А где «здравствуйте»?
Я повторно демонстрирую значок:
– Вопрос не терпит отлагательств.
– Хм? Хорошо, я провожу вас...
Секретарша устремляется к выходу из приемной, еще и рукой показывает на выход.
– Кажется, вы не поняли. Вопрос не терпит отлагательств, – повторяю я и пересекаю приемную.
– Госпожа!
Шанс предупредить начальника девочка потеряла. Для порядка я все-таки стучу костяшками о косяк, но вхожу, не дожидаясь приглашения.
Если брать строгие правила этикета, то в учреждениях стучать как раз не положено, ведь формально каждый государственный служащий готов принять посетителя в любой момент в свои рабочие часы. Но помимо этикета есть своего рода традиция.
– Господин Шерв, я говорила, что вы заняты!
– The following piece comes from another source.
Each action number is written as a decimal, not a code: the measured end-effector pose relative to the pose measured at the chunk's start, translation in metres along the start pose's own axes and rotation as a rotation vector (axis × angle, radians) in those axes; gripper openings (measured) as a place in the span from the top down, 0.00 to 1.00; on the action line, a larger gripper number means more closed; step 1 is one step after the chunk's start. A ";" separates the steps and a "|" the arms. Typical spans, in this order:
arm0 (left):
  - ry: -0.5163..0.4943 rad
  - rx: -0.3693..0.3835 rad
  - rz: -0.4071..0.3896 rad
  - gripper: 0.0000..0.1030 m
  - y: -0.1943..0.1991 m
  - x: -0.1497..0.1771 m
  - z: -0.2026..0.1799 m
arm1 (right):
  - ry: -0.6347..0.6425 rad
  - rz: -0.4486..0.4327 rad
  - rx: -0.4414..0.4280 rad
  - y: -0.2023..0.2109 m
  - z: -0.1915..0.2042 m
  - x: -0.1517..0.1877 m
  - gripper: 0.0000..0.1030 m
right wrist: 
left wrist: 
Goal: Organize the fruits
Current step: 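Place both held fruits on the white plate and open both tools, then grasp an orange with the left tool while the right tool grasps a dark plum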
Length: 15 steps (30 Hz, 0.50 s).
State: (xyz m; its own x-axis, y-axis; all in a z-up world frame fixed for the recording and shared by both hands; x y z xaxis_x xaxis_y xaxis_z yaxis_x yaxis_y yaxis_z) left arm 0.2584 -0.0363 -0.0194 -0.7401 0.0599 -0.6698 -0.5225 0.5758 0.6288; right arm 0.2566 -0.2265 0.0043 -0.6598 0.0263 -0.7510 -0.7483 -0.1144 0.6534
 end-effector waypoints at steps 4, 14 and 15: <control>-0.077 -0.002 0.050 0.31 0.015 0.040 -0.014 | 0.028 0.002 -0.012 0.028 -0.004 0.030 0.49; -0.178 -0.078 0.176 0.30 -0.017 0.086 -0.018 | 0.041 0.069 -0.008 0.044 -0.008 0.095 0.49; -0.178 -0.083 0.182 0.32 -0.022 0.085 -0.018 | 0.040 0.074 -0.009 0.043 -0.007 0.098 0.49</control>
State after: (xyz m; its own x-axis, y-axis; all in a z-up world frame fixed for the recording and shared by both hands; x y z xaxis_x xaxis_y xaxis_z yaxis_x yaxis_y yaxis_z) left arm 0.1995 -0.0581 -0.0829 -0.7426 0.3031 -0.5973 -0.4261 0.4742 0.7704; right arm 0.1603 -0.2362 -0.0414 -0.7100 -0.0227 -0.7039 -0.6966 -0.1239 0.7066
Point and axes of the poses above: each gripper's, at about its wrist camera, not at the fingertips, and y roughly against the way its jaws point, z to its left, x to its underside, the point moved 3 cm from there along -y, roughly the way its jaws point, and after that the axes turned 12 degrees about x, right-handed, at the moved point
Ложь, причем двойная. О том, что начальник занят, секретарша не предупреждала, да и он не занят, если не принимать во внимание открытки, которые от неожиданности мужчина рассыпал на столешнице. На изображениях обнаженные тела в позах, далеких от пристойности.
– Эм.
Мужчина суетливо сгребает открытки.
Я прохожу вперед, с трудом удерживая вежливую приветливость. В душе я ликую. Пойманный за весьма сомнительным занятием, мужчина будет сговорчивее. Я подхожу к столу, на открытки не смотрю, делаю вид, что вместо эротических картинок на столе лежат документы.
– Здравствуйте, господин Шерв. Я старший инспектор Опеки Аврора Майс. Я здесь в связи с преступлением. Без нашего разрешения была продана квартира с «детским» уведомлением.
Формулировку я продумала еще в экипаже. Мои слова можно понять двояко. Я говорю, что преступление совершили усыновители, но мужчина скорее всего услышит обвинения в адрес подчиненных, и он не сможет меня игнорировать.
– Добрый день, госпожа Майс, присаживайтесь, – ему наконец удается справиться с открытками, и он прячет их в верхний ящик стола. – Может быть, чаю или горячего шоколада? Признаться, я не совсем понял, о чем вы. Как можно продать «детскую» квартиру без разрешающих документов Опеки? Звучит слишком нелепо. Я бы понял, если бы дело происходило где-то на периферии, где инспекторов Опеки не хватает, но в столице нет шанса скрыть незаконную сделку.
– Тем не менее.
Как хорошо, что основные документы я прихватила с собой. Я вынимаю из папки справку, выданную Департаментом для Опеки с подтверждением, что Ган Вито является единоличным собственником квартиры, затем заключение моего коллеги, признавшего жилищные условия приемлемыми.
– И, госпожа?
Я указываю на заключение:
– Вы должны были получить «детское» уведомление.
Усыновители имеют право продать квартиру, но только после того, как приобретут новую. Инспектор точно также выдают заключение, новая квартира получает статус «детской», а со старой ограничения снимаются.